The Democrats’ reckless tax and spend reconciliation bill, the Inflation Reduction Act (H.R.5376), which raises taxes and imposes new restrictive labor policies tied to tax incentives was signed into law on Aug. 16, 2022.
The legislation, opposed by ABC, provides more than $369 billion in tax credits for the construction of solar, wind, hydrogen, carbon sequestration, electric vehicle charging stations and other clean energy projects. Developers/taxpayers can receive a bonus tax credit 500% greater than a baseline tax credit of 6%, but this is conditioned on requirements that project contractors pay Davis-Bacon prevailing wages and utilize apprentices enrolled in government-registered apprenticeship programs. This new policy is an unprecedented expansion of Davis-Bacon and registered apprenticeship requirements/enticements onto private construction projects via the federal tax code.
Critically for the construction industry, ABC believes this bill penalizes employers that believe in fair and open competition and pay wages based on experience, quality and market rates and limits opportunities for thousands of construction workers and industry-recognized apprentices.
The bill reinstates the Hazardous Substance Superfund financing rate on crude oil and imported petroleum products at the rate of 16.4 cents per barrel, indexed to inflation. ABC is concerned that this tax would cause further increases in gas prices, utility costs and additional price spikes in petroleum-based products. Many construction materials are petroleum-based and already have seen a price increase of 100% or more over the past year.
As the U.S. economy faces recessionary trends, rising costs of doing business, and supply chain delays, adding a substantial tax burden would make it even more difficult for America’s job creators to grow their business and fully recover from the economic effects of the COVID-19 pandemic.
While supporters of the legislation have stated this bill will reduce inflation, the Penn Wharton Budget Model shows low confidence that the legislation will have any impact on reducing inflation.

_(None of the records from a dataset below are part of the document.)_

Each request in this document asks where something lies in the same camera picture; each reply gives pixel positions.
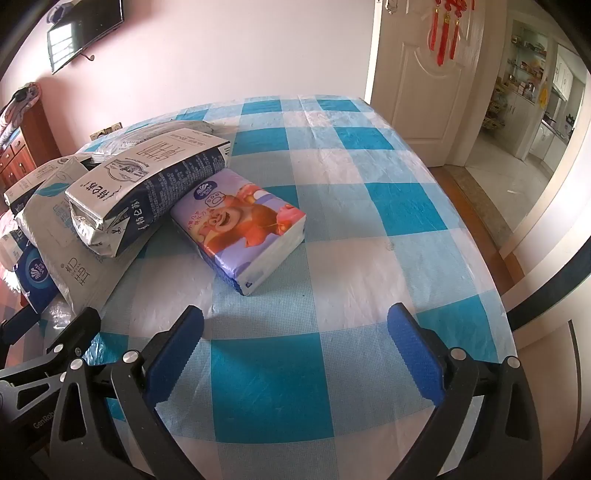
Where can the wall socket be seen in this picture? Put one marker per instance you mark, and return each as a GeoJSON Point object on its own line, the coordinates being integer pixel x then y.
{"type": "Point", "coordinates": [114, 127]}
{"type": "Point", "coordinates": [98, 135]}

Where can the kitchen shelf rack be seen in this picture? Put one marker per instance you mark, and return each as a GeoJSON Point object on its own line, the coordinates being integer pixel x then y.
{"type": "Point", "coordinates": [517, 78]}

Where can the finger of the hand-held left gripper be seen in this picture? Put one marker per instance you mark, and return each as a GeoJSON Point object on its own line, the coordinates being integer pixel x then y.
{"type": "Point", "coordinates": [78, 330]}
{"type": "Point", "coordinates": [14, 326]}

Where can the white kitchen cabinets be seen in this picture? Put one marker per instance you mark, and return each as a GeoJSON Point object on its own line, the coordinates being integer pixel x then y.
{"type": "Point", "coordinates": [554, 138]}

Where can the grey white packaging bag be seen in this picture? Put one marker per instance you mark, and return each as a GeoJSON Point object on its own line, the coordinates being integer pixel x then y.
{"type": "Point", "coordinates": [60, 258]}

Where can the white door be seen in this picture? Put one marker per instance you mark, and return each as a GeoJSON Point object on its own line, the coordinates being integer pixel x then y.
{"type": "Point", "coordinates": [415, 92]}

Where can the purple cartoon tissue pack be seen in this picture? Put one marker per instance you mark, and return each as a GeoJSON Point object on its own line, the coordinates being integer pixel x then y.
{"type": "Point", "coordinates": [231, 221]}

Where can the white printed plastic bag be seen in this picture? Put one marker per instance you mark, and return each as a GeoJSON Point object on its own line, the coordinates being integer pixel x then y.
{"type": "Point", "coordinates": [134, 141]}

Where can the yellow hanging ornament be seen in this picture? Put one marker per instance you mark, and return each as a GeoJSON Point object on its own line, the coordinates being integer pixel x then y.
{"type": "Point", "coordinates": [544, 97]}

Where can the black wall television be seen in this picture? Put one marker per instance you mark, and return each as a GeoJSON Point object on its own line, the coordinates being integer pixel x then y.
{"type": "Point", "coordinates": [83, 32]}

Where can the blue white checked tablecloth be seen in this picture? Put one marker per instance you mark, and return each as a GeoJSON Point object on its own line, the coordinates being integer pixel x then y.
{"type": "Point", "coordinates": [323, 230]}

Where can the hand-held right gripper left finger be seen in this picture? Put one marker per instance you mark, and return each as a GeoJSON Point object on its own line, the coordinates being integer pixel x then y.
{"type": "Point", "coordinates": [178, 353]}

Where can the white carton box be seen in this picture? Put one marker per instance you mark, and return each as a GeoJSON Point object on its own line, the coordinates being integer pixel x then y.
{"type": "Point", "coordinates": [32, 180]}

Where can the pile of folded clothes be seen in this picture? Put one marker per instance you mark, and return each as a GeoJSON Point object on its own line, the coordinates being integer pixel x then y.
{"type": "Point", "coordinates": [23, 104]}

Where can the blue tissue pack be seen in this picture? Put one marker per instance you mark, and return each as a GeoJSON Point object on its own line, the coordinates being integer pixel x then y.
{"type": "Point", "coordinates": [34, 281]}

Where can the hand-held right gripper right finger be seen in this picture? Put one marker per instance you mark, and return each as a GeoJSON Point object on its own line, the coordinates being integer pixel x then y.
{"type": "Point", "coordinates": [415, 355]}

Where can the red knot door decoration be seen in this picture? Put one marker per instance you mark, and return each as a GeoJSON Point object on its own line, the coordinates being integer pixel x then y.
{"type": "Point", "coordinates": [445, 27]}

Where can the brown wooden cabinet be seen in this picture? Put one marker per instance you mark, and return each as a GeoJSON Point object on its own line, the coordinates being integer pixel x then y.
{"type": "Point", "coordinates": [27, 147]}

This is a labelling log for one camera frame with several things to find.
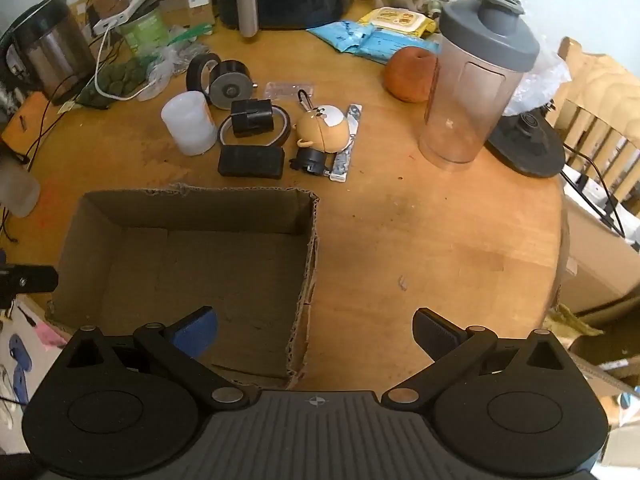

ABC believes that the bill imposes anti-competitive policies that will handicap merit shop construction contractors and further jeopardize the nation’s economy at this critical time.
On Oct. 31, an ABC-led coalition of 22 construction and energy groups sent the U.S. Department of Treasury and the Internal Revenue Service a letter requesting a 60-day extension of the Nov. 4 deadline in response to their request for comments regarding implementation of the IRA’s clean energy tax credits. Specifically, the agencies requested comments on Davis-Bacon and government-registered apprenticeship requirements for applicable clean energy construction projects. A previous extension request by ABC received no response.
On Nov. 4, ABC submitted comments in response to this notice, opposing the unnecessarily burdensome and costly Davis-Bacon and apprenticeship requirements the act would impose.
Maintaining pro-growth tax policies will be essential to ensuring the economy is able to fully recover from the COVID-19 pandemic. ABC will continue to advocate for the beneficial tax proposals included in the Tax Cuts and Jobs Act that will spur economic growth and create jobs throughout the country.
ABC will advocate for fixes to the bill’s most harmful tax and labor policies that will burden the construction industry.